Harvinder Saluja's Springboot, OCI AWS, API, EIA, EISA, Data Science/Engineering and Dev/Ops BLOG: Glue job in Python that connects to an on-premise Oracle database, creates a fixed-length file, and writes it to an S3 bucket

Friday, October 18, 2024

Glue job in Python that connects to an on-premise Oracle database, creates a fixed-length file, and writes it to an S3 bucket

To write a Glue job in Python that connects to an on-premise Oracle database, creates a fixed-length file, and writes it to an S3 bucket, you would need to:

Set up a connection to Oracle Database using JDBC.
Retrieve the data from the Oracle database.
Format the data into a fixed-length format.
Write the formatted data to an S3 bucket.

Here’s an outline of a Glue job script to achieve this:

Prerequisites:

Ensure that AWS Glue has network access to your on-premise Oracle Database (usually via AWS Direct Connect or VPN).
Add the Oracle JDBC driver to your Glue job (by uploading it to S3 and referencing it in the job).
Set up IAM roles and S3 permissions to write to the bucket.

Python Glue Job Script:

 
import sys
from awsglue.transforms import *
from awsglue.utils import getResolvedOptions
from pyspark.context import SparkContext
from awsglue.context import GlueContext
from awsglue.job import Job
import boto3
import cx_Oracle
import os

# Initialize Glue context and job
args = getResolvedOptions(sys.argv, ['JOB_NAME', 'oracle_jdbc_url', 'oracle_username', 'oracle_password', 's3_output_path'])
sc = SparkContext()
glueContext = GlueContext(sc)
spark = glueContext.spark_session
job = Job(glueContext)
job.init(args['JOB_NAME'], args)

# Oracle Database connection parameters
jdbc_url = args['oracle_jdbc_url']
oracle_username = args['oracle_username']
oracle_password = args['oracle_password']

# S3 output path
s3_output_path = args['s3_output_path']

# Oracle query (modify this query as per your requirement)
query = "SELECT column1, column2, column3 FROM your_table"

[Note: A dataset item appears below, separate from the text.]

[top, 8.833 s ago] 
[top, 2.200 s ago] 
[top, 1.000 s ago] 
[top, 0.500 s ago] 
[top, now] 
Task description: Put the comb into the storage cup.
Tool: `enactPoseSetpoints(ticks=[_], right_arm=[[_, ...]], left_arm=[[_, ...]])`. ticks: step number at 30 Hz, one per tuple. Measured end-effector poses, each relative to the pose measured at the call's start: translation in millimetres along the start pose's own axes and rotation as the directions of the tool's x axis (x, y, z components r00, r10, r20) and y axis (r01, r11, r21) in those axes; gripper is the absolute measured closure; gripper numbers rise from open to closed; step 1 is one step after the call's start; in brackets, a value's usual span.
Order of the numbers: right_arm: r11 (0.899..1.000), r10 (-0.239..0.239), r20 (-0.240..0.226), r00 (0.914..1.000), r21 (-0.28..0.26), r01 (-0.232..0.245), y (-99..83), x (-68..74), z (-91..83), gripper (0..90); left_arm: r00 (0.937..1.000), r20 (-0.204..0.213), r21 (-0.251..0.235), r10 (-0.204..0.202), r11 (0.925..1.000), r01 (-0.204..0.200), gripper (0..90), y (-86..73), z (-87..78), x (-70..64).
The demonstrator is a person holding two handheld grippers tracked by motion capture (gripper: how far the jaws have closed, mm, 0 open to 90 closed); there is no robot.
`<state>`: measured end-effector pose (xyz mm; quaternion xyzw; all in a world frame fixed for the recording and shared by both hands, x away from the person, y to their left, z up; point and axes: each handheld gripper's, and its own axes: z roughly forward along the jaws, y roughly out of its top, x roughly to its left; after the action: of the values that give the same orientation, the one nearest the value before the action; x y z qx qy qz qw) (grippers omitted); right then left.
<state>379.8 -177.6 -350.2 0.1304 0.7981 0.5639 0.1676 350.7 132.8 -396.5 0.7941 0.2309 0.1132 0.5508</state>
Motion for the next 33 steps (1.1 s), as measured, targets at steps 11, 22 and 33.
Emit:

# Fetching data from Oracle DB using JDBC
df = (spark.read.format("jdbc")
    .option("url", jdbc_url)
    .option("dbtable", f"({query}) as data")
    .option("user", oracle_username)
    .option("password", oracle_password)
    .option("driver", "oracle.jdbc.driver.OracleDriver")
    .load())

# Convert DataFrame to an RDD to process fixed-length formatting
def format_row(row):
    column1 = str(row['column1']).ljust(20)  # Adjust the length as per requirement
    column2 = str(row['column2']).ljust(30)  # Adjust the length as per requirement
    column3 = str(row['column3']).ljust(50)  # Adjust the length as per requirement
    return column1 + column2 + column3

fixed_length_rdd = df.rdd.map(format_row)

# Create a file in S3 in the fixed-length format
output_file_path = "/tmp/output_fixed_length_file.txt"
with open(output_file_path, "w") as f:
    for line in fixed_length_rdd.collect():
        f.write(line + "\n")

# Uploading the file to S3
s3 = boto3.client('s3')
bucket_name = s3_output_path.replace("s3://", "").split("/")[0]
s3_key = "/".join(s3_output_path.replace("s3://", "").split("/")[1:])
s3.upload_file(output_file_path, bucket_name, s3_key)

# Cleanup
os.remove(output_file_path)

# Mark the job as complete
job.commit()

Explanation:

Oracle JDBC connection: The script connects to your Oracle Database using the JDBC driver and retrieves data based on the query.
Fixed-length formatting: The data is converted into fixed-length format by adjusting the length of each column using the ljust() method.
File creation: The formatted data is written into a text file on the local disk.
S3 upload: The file is uploaded to the specified S3 bucket using Boto3.
Cleanup: Temporary files are removed after upload.

Glue Job Parameters:

You can pass the following arguments when you run the Glue job:

oracle_jdbc_url: The JDBC URL for your Oracle Database (e.g., jdbc:oracle:thin:@your_host:1521:your_service_name).
oracle_username: Oracle database username.
oracle_password: Oracle database password.
s3_output_path: The S3 path where you want to store the fixed-length file (e.g., s3://your-bucket/path/to/file.txt).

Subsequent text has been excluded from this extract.